** Opening Given material block **

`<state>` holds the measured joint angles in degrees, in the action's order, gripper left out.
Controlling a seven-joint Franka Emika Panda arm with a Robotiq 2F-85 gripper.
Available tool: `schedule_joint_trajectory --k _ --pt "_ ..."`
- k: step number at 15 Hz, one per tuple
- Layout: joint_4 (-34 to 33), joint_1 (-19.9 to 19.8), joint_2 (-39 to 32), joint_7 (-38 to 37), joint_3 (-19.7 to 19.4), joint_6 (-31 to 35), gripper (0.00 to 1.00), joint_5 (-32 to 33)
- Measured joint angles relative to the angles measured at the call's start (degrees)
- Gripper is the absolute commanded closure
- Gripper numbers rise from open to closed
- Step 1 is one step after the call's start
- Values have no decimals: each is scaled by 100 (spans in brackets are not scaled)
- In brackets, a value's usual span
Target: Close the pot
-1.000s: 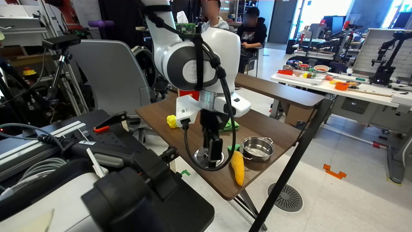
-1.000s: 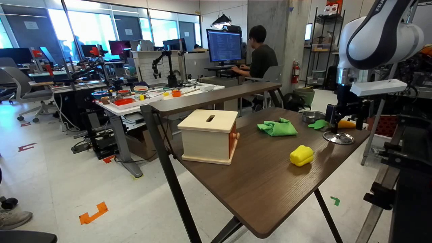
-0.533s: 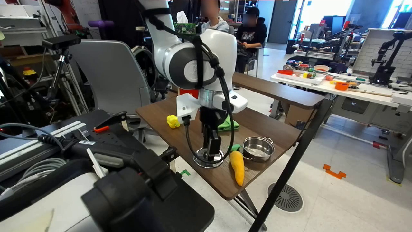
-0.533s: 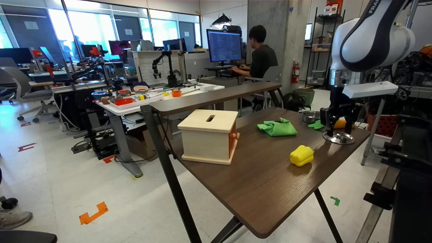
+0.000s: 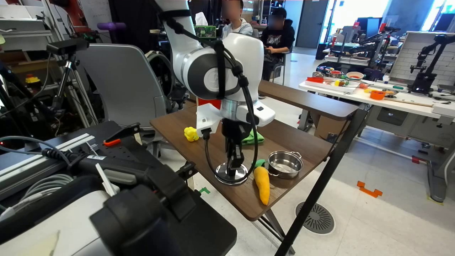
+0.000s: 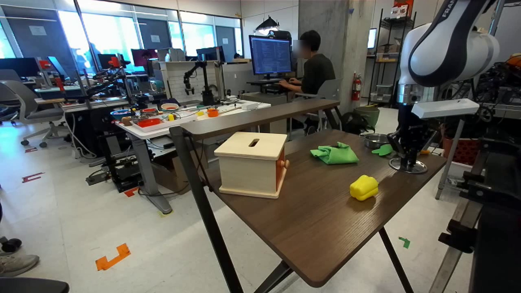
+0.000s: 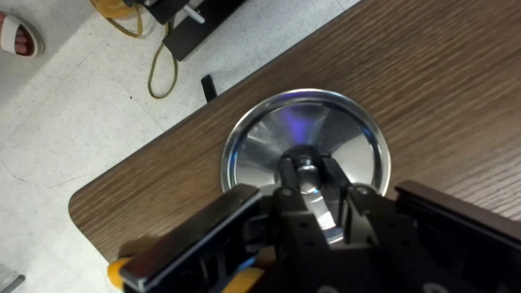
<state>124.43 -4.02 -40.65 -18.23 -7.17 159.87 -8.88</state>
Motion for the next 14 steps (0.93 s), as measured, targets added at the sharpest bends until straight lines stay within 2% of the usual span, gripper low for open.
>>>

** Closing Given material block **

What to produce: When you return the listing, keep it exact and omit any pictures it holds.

Solution to this exercise:
`<state>` holds the measured joint angles in degrees, in the action's order, gripper left out.
Controlling a seven-joint Franka Emika Panda arm with a Robotiq 2F-85 gripper.
Available tool: `schedule_joint_trajectory --k _ --pt "_ ..."`
- k: step number at 15 Hz, one per tuple
- Layout: joint_4 (-34 to 33), joint_1 (-19.9 to 19.8), joint_2 (-39 to 32), joint_7 (-38 to 37), joint_3 (-19.7 to 19.4), joint_6 (-31 to 35), gripper (0.00 to 1.00), joint_5 (-32 to 33)
- Measured joint angles relative to the angles measured at the call's start (degrees)
- Gripper is the absolute commanded closure
- Gripper numbers rise from open to closed
- Step 1 is one step after the call's start
- Values have no decimals: each is scaled by 100 (spans in brackets are not scaled)
- In brackets, a value's usual span
Target: Close the pot
-1.000s: 
-1.000s: 
-0.533s: 
-0.533s: 
+0.000s: 
+0.000s: 
+0.000s: 
<state>124.43 -4.02 -40.65 -18.23 -7.17 159.87 -8.88</state>
Motion for the next 14 steps (0.93 s), as measured, targets added at the sharpest bends until straight lines stay within 2% of the usual span, gripper low for open.
>>>

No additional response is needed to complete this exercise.